■ **Work required**
Begin at the line below that has "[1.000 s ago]" and stop after the line that has "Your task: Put". Please restate only those lines, word for word.

+===+

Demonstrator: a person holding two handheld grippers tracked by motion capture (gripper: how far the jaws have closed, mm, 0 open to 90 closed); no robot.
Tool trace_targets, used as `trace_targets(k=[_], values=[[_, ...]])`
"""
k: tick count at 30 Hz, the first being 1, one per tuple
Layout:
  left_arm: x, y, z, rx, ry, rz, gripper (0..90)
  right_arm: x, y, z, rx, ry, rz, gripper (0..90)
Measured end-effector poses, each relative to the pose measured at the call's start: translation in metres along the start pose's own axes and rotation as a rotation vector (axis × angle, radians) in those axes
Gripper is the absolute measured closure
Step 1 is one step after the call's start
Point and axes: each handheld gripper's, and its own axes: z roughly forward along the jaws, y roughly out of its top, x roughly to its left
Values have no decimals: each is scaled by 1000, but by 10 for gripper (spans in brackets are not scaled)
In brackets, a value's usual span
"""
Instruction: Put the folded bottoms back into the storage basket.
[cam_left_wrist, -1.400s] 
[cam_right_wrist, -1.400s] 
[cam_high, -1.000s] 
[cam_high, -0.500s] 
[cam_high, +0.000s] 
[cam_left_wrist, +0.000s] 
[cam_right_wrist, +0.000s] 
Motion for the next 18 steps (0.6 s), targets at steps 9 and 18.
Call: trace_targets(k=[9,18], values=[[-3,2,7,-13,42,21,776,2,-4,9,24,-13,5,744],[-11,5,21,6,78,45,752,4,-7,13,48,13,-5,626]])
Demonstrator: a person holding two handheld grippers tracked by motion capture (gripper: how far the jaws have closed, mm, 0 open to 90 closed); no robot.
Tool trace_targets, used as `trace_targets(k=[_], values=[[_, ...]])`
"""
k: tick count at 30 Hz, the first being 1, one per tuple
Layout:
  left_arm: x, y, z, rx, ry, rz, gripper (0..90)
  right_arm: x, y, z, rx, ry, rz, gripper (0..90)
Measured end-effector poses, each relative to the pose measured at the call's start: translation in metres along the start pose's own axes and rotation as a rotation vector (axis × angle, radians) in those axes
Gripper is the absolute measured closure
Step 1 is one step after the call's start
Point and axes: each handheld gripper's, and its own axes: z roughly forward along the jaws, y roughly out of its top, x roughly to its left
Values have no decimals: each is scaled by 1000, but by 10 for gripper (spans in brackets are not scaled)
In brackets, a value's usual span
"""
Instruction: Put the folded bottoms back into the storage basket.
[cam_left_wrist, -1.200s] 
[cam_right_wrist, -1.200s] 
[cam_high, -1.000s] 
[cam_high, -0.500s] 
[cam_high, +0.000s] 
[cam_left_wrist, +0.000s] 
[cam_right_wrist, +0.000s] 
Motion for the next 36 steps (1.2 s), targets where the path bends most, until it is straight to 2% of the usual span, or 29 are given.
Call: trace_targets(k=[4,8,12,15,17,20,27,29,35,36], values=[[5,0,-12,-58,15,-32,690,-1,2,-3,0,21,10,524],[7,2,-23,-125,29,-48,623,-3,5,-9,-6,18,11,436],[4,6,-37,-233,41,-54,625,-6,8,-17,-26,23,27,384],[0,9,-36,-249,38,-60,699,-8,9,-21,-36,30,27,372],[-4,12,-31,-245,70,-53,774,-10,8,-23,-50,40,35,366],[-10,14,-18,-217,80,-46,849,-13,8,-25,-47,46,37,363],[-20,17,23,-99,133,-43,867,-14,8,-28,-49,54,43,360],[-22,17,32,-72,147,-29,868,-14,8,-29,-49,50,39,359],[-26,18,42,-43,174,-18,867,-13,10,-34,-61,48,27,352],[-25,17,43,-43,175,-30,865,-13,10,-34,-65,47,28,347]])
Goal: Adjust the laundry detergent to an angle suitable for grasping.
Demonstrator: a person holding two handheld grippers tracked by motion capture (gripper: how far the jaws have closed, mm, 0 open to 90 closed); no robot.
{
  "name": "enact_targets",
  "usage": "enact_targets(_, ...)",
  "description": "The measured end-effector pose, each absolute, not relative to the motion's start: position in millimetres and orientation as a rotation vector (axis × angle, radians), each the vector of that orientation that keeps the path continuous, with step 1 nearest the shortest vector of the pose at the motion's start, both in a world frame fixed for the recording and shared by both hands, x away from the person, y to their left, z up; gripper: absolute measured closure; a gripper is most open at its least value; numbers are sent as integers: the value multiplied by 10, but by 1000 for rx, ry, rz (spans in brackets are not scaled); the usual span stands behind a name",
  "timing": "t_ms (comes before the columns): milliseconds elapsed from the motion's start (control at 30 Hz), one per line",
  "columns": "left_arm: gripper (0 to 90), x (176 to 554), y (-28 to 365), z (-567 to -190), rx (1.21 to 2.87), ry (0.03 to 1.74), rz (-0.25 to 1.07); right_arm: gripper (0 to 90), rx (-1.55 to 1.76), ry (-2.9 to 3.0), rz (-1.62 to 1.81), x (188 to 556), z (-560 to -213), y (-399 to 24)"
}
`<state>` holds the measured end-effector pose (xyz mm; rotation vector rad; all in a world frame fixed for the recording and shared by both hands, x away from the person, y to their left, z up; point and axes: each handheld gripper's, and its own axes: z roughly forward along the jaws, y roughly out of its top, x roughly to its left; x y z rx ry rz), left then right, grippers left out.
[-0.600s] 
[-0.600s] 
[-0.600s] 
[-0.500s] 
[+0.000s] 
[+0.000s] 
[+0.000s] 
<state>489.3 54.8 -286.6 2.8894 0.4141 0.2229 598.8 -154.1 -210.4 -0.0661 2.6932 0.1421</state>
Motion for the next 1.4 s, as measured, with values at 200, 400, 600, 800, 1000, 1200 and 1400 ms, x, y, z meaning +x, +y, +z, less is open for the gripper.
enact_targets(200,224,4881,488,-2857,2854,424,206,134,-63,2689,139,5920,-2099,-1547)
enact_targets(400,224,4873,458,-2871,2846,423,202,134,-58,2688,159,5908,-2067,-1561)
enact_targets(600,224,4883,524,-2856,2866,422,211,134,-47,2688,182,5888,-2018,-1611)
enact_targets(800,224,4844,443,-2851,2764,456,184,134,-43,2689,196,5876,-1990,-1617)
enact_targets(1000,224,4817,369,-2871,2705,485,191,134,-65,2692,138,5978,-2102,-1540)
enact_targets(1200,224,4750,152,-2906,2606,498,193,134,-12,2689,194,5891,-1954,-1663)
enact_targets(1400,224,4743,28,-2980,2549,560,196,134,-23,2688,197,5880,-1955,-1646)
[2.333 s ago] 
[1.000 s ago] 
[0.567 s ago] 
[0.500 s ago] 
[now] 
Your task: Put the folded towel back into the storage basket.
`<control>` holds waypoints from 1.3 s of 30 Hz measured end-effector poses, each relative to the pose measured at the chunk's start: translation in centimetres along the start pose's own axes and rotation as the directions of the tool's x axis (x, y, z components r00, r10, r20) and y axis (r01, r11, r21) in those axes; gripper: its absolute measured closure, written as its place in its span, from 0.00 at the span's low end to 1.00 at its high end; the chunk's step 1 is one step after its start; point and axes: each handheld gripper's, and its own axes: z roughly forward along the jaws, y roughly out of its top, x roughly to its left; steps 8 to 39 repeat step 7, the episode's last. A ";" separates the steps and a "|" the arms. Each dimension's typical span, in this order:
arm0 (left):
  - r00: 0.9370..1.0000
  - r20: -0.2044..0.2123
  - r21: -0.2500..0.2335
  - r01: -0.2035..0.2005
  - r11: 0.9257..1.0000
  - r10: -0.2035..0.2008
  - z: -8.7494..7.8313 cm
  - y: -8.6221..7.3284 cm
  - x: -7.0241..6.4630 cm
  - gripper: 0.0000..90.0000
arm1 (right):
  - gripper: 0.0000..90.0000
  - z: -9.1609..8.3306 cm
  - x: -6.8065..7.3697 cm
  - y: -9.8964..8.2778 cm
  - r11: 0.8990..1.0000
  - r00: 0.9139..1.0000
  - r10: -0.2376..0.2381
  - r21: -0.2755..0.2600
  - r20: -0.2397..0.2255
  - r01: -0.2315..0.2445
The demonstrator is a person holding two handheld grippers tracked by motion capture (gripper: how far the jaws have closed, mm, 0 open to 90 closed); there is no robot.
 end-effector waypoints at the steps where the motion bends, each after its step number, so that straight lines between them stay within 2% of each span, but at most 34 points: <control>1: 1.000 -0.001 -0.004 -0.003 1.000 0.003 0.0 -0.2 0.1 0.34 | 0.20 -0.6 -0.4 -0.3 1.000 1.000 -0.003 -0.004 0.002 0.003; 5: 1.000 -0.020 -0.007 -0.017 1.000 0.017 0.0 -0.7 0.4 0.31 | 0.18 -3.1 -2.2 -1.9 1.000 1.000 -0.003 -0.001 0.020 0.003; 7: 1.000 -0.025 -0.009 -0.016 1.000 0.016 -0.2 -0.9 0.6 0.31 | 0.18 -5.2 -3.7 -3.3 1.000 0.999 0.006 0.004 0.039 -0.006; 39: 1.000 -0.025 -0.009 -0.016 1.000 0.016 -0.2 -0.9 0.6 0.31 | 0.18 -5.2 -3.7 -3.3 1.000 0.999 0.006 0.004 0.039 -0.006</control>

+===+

■ **Response**
[1.000 s ago] 
[0.567 s ago] 
[0.500 s ago] 
[now] 
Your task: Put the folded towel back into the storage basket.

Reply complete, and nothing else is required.